> _EXERCISE_
Beginning at the first line of the data, print each line exactly, stopping after the line that contains "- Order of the".
○ ○ ○ ○ ○
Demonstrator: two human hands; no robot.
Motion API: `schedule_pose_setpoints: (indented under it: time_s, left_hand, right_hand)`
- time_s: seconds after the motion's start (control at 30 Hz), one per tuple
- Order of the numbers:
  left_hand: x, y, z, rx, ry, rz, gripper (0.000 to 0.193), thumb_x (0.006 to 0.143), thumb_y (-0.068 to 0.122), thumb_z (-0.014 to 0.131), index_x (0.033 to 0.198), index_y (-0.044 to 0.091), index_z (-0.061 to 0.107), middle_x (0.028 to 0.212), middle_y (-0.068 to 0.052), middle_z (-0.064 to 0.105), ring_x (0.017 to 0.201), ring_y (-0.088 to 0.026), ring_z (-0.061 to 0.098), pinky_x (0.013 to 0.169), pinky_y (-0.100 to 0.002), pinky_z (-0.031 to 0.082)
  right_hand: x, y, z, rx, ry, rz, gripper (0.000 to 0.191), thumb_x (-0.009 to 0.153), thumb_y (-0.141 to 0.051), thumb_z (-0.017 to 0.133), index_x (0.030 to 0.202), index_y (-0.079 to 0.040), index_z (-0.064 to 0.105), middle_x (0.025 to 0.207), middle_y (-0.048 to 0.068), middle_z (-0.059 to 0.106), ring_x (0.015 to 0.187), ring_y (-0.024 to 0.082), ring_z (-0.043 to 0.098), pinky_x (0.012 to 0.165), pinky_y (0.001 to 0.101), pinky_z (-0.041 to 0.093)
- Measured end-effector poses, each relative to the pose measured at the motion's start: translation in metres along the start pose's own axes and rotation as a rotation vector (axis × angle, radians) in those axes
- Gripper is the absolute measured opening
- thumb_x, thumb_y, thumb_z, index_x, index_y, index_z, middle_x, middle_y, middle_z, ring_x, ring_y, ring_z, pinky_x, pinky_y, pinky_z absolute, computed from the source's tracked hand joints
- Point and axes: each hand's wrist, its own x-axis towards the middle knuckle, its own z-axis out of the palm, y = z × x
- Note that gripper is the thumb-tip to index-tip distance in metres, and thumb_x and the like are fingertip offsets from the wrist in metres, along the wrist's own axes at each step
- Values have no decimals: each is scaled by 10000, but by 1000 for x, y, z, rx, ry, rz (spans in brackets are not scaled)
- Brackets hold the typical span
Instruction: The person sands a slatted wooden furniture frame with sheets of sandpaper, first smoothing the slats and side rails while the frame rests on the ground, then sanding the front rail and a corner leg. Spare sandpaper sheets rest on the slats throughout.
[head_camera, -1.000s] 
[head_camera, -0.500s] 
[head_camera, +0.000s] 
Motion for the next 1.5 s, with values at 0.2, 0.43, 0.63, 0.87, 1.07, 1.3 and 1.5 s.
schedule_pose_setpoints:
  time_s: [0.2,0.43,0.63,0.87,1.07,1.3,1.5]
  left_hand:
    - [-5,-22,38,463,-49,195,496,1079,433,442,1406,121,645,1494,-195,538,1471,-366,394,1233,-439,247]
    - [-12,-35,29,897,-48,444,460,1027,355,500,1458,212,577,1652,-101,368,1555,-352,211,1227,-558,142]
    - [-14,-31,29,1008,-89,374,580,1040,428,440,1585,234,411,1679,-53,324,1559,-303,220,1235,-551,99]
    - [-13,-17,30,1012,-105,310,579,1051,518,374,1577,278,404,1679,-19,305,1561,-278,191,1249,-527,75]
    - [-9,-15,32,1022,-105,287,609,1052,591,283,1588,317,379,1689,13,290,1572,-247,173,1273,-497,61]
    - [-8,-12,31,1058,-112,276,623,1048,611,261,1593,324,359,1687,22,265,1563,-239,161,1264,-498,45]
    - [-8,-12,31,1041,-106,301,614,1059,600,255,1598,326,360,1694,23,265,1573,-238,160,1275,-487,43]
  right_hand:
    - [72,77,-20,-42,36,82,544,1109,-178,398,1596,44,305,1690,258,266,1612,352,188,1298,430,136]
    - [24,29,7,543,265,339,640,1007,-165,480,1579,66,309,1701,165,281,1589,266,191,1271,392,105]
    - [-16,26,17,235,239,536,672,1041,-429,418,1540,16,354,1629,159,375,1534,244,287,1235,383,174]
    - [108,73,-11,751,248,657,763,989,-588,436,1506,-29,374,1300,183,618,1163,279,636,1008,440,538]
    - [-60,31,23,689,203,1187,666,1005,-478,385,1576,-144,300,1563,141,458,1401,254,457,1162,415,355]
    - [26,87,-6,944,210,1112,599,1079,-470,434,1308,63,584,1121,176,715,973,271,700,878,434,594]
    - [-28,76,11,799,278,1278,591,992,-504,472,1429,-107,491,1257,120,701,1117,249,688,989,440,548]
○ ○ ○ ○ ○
> _RESPONSE TO THE EXERCISE_
Demonstrator: two human hands; no robot.
Motion API: `schedule_pose_setpoints: (indented under it: time_s, left_hand, right_hand)`
- time_s: seconds after the motion's start (control at 30 Hz), one per tuple
- Order of the numbers:

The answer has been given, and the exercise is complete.